Xspray Pharma (XSPRAY) Q3 2025 earnings summary

Executive summary

• No net sales were recorded in Q3 or the first nine months of 2025, as product launches are pending regulatory approval.

• The period was marked by regulatory progress for two lead product candidates, DasynocⓇ and XS003 nilotinib, both based on HyNap™ technology.

• A heavily oversubscribed rights issue and loan refinancing strengthened the financial position, raising SEK 161 million before costs.

• The FDA issued a Complete Response Letter (CRL) for DasynocⓇ, citing GMP issues at a contract manufacturer and requesting additional documentation.
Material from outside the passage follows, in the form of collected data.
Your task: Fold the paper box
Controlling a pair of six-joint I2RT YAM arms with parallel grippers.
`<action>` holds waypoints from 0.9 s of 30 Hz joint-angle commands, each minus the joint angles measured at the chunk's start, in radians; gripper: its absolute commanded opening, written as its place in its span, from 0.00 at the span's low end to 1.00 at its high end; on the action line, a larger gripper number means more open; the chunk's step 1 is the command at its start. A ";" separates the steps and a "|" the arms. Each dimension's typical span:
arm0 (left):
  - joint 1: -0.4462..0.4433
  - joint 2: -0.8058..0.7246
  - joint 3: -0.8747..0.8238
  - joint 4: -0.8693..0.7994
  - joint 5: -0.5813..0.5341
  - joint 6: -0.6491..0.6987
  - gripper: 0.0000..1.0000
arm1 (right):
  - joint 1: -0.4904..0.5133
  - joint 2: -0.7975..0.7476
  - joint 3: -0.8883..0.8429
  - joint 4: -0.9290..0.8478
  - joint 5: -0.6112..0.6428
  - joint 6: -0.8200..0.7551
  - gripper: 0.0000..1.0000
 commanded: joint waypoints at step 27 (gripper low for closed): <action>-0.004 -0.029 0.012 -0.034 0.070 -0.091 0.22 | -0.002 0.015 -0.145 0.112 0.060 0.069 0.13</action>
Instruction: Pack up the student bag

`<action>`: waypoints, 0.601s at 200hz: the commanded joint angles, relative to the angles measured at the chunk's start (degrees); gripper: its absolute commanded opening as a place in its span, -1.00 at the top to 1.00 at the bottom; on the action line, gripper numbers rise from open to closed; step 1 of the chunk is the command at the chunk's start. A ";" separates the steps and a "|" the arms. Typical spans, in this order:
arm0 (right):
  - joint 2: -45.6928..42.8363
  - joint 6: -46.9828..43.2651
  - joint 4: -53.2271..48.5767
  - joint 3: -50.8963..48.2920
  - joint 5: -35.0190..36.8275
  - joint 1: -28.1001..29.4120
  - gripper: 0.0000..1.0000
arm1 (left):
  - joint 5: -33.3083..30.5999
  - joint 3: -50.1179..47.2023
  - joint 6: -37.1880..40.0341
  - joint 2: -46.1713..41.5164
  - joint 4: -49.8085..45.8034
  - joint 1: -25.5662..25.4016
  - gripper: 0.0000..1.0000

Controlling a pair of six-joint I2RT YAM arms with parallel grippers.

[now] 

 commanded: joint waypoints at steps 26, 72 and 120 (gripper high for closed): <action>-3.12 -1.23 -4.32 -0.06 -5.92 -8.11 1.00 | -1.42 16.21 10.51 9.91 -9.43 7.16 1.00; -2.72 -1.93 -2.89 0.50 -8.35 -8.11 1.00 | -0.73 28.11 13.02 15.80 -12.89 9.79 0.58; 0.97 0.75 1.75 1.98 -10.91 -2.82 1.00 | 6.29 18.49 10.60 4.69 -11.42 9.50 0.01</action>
• The FDA accepted the NDA for XS003 nilotinib, setting a PDUFA date of June 18, 2026.

Financial highlights

• Net sales were SEK 0 thousand for Q3 and Jan–Sep 2025 (unchanged year-over-year).

• Loss before tax improved to SEK -47,332 thousand in Q3 2025 from SEK -82,272 thousand in Q3 2024.

• Loss before tax for Jan–Sep 2025 was SEK -134,537 thousand, compared to SEK -203,672 thousand year-over-year.

• Earnings per share before dilution were SEK -1.25 in Q3 2025 (Q3 2024: -2.44) and SEK -3.60 for Jan–Sep 2025 (Jan–Sep 2024: -6.24).

• Cash and cash equivalents at September 30, 2025, were SEK 197,984 thousand (Sep 30, 2024: 74,759).

• Equity/assets ratio was 78.2% at September 30, 2025 (Sep 30, 2024: 87.7%).

Outlook and guidance

• Financial position is considered solid, with sufficient funds to reach the PDUFA date for XS003.

• Resubmission for DasynocⓇ is targeted for Q1 2026, pending resolution of manufacturing issues.

• Updated launch timelines for both products will be provided after regulatory clarity.